As new RNZ podcast series The Service reveals SIS secrets from the Cold War, Naomi Arnold delves into New Zealand's most famous spy scandal - the arrest of Bill Sutch.
By all accounts, Dr William Ball Sutch was charismatic, dapper, handsome, and accomplished. The economist, writer and thinker was one of New Zealand's top government officials during the Cold War, influencing several prime ministers.
But was he also a traitor and a spy?
Bill Sutch died of liver cancer in 1975, just a few months after he was acquitted on charges under the Official Secrets Act of obtaining information that could be helpful to an enemy. His death, at age 68, came nearly a year to the day after his arrest in Wellington, in an Aro Valley park, during an evening meeting with KGB agent Dimitri Razgovorov. The SIS believed Sutch was passing information to Razgovorov, who fled down Aro Road, sprinting away in a rain - a scene captured on camera that would became a famous shot.
Debate about Sutch's guilt or innocence has continued long after his death.
Listen to The Service and read about the series: Click here
A report, declassified by the SIS in 2008, says it had targeted Sutch since 1932, when he first visited the then-USSR, and was the subject of security interest and assessment both in New Zealand and overseas.
According to the file, he was a neat, dapper, swift-walking man who was "pale but not unhealthy looking", had greying, balding straight brown hair, a dark moustache and sharp features. He was born in Southport, Lancashire, before his family moved to New Zealand when he was 11 months old.
Sutch's personality, it said, had been a dominant influence throughout his career and "often been as much the cause of friction between him and his superiors as his leftist, socialistic beliefs and policies".
He was married twice, and was a teacher at several schools, completing his degrees part time. He and his second wife Shirley Smith, a ground-breaking lawyer, lived in a celebrated Modernist house designed by Ernst Plinschke, built in the Wellington suburb of Brooklyn, where Sutch grew up.
As a government consultant and official, Sutch planned the milk in schools scheme and helped set up the Reserve Bank, which allowed government control of the value and availability of national currency. He was a strong proponent of economic independence for New Zealand and was ahead of his time in advocating for the country to move its dominant industries away from agriculture and primary production.
He is also the only person in New Zealand ever to be charged with spying for the Russians, and his five-day trial was a national sensation. But there was no hard evidence brought to the Supreme Court trial, and then prime minister Helen Clark formally exonerated him of suspicion.
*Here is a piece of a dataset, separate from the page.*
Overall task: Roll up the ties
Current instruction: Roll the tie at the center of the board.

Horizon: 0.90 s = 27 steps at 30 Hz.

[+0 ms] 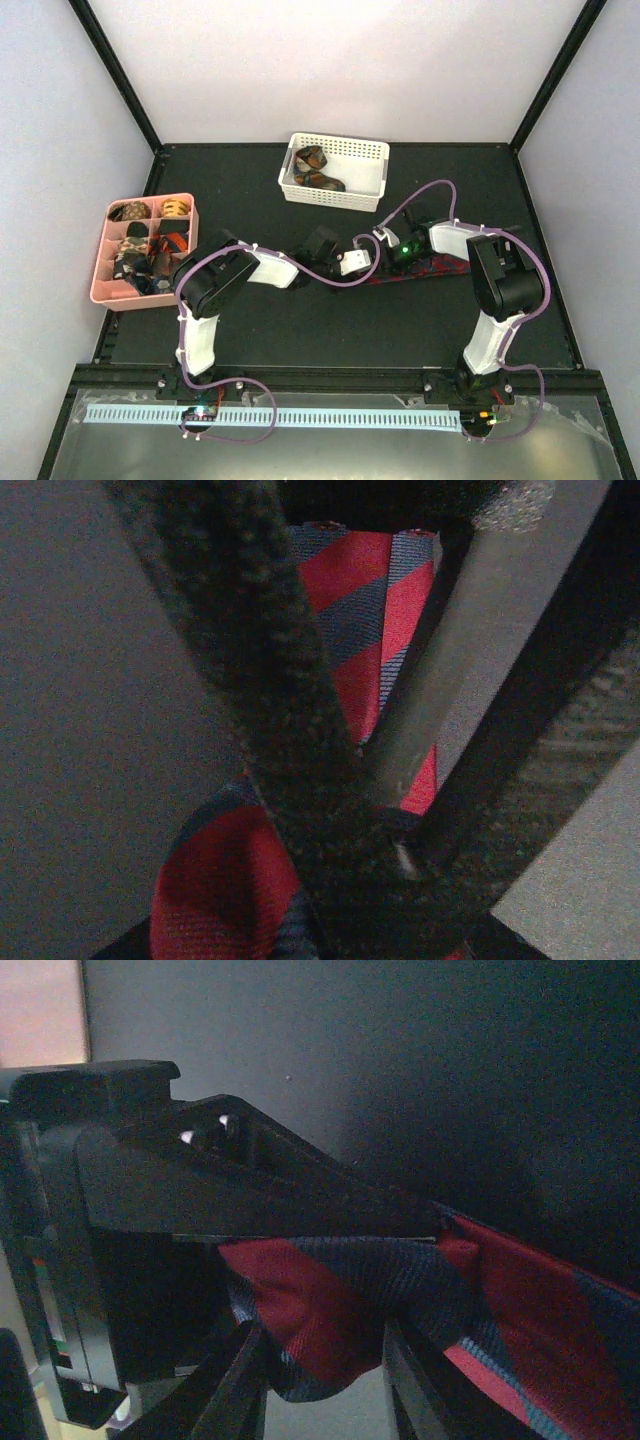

But that was before the Mitrokhin Archive. In 2014, a large trove of KGB data was released. A collection of handwritten notes by KGB archivist and defector Vasili Mitrokhin, it provided the strongest hints yet that Sutch had been a spy.
Sutch's detractors pounced on documents that they said identified him as a Soviet operative with the codename 'Maori', though no real names were included. The papers relating to New Zealand material said the KGB had recruited an "ex-high ranking official in state machinery" who was born in 1907, obtained a PhD and retired in 1965.
Those details match Sutch's, who retired as the head of the Department of Industries and Commerce in 1965.
The papers also said 'Maori' had been brought into the fold in 1950 - when Sutch was living in New York as secretary general of New Zealand's United Nations delegation.
If 'Maori' was indeed Sutch - as investigative journalist Phil Kitchin asserted when the papers were revealed - that meant he had been potentially passing information to the KGB for more than 24 years.
But Sutch's supporters, including his daughter, former World Bank economist Helen Sutch, pointed out that Soviet recruiters were well-known for embellishing or flat-out lying about their contacts, being under immense pressure from their superiors.
She told the Dominion Post in 2014 that the allegations were "absurd". Her father was a patriot, "a true New Zealander", whose life was dedicated to his country.
"My father was charged on the basis of a few meetings at the end of his life, long after his retirement, not on anything he had done in his career," she said.
"And even then the charges wouldn't stick."